Only the lines below starting at the one that contains "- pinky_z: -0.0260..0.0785" and ending at the one that contains "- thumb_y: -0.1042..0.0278" are to be reproduced, exactly and with both ends kept.

(Supplied data Opens)

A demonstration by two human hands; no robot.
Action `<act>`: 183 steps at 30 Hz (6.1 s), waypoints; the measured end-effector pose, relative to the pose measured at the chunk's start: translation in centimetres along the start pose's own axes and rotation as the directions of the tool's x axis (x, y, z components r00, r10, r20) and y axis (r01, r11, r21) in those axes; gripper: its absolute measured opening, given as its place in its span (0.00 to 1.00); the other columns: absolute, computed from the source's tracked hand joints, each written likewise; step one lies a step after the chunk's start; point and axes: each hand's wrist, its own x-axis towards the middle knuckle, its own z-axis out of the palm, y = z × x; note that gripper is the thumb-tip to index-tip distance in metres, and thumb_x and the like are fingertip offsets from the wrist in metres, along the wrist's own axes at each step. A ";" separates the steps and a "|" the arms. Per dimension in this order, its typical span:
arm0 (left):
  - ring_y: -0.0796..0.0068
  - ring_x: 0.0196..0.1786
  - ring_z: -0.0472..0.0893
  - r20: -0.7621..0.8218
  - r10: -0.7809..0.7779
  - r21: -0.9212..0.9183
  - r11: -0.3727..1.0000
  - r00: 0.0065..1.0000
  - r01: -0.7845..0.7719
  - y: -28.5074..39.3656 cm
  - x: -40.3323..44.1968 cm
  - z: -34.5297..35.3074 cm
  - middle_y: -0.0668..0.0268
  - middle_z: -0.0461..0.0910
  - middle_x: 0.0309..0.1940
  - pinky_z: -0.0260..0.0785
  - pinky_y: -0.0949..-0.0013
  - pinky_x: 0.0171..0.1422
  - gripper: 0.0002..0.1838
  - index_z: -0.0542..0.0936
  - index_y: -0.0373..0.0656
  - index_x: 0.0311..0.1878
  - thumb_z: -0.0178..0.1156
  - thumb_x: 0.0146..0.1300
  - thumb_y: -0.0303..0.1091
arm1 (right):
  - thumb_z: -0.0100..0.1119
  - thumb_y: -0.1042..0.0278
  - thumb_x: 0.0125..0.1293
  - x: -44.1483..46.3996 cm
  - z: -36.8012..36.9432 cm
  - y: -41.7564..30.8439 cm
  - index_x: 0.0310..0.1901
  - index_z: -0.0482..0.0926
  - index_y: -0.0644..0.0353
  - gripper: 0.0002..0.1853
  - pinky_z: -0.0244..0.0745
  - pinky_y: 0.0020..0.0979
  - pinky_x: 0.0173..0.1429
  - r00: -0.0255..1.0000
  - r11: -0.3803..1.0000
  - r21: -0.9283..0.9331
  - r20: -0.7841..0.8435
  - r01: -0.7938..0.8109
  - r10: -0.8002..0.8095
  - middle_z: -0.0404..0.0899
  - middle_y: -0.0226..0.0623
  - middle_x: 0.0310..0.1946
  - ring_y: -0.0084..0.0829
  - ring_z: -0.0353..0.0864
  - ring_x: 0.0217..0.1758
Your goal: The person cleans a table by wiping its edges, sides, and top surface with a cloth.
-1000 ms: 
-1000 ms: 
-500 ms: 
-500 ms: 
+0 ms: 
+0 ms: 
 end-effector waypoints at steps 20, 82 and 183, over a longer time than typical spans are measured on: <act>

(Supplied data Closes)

◆ Exercise response
  - pinky_z: -0.0260..0.0785
  - pinky_y: -0.0949..-0.0013
  - pinky_x: 0.0171..0.1422
  - gripper: 0.0002..0.1838
  - index_z: -0.0542..0.0936
  - index_y: -0.0373..0.0656
  - index_x: 0.0311..0.1878
  - thumb_z: -0.0178..0.1156
  - thumb_x: 0.0146..0.1300
  - thumb_y: -0.0303..0.1091
arm1 (right):
  - thumb_z: -0.0100..0.1119
  - thumb_y: -0.1042..0.0278

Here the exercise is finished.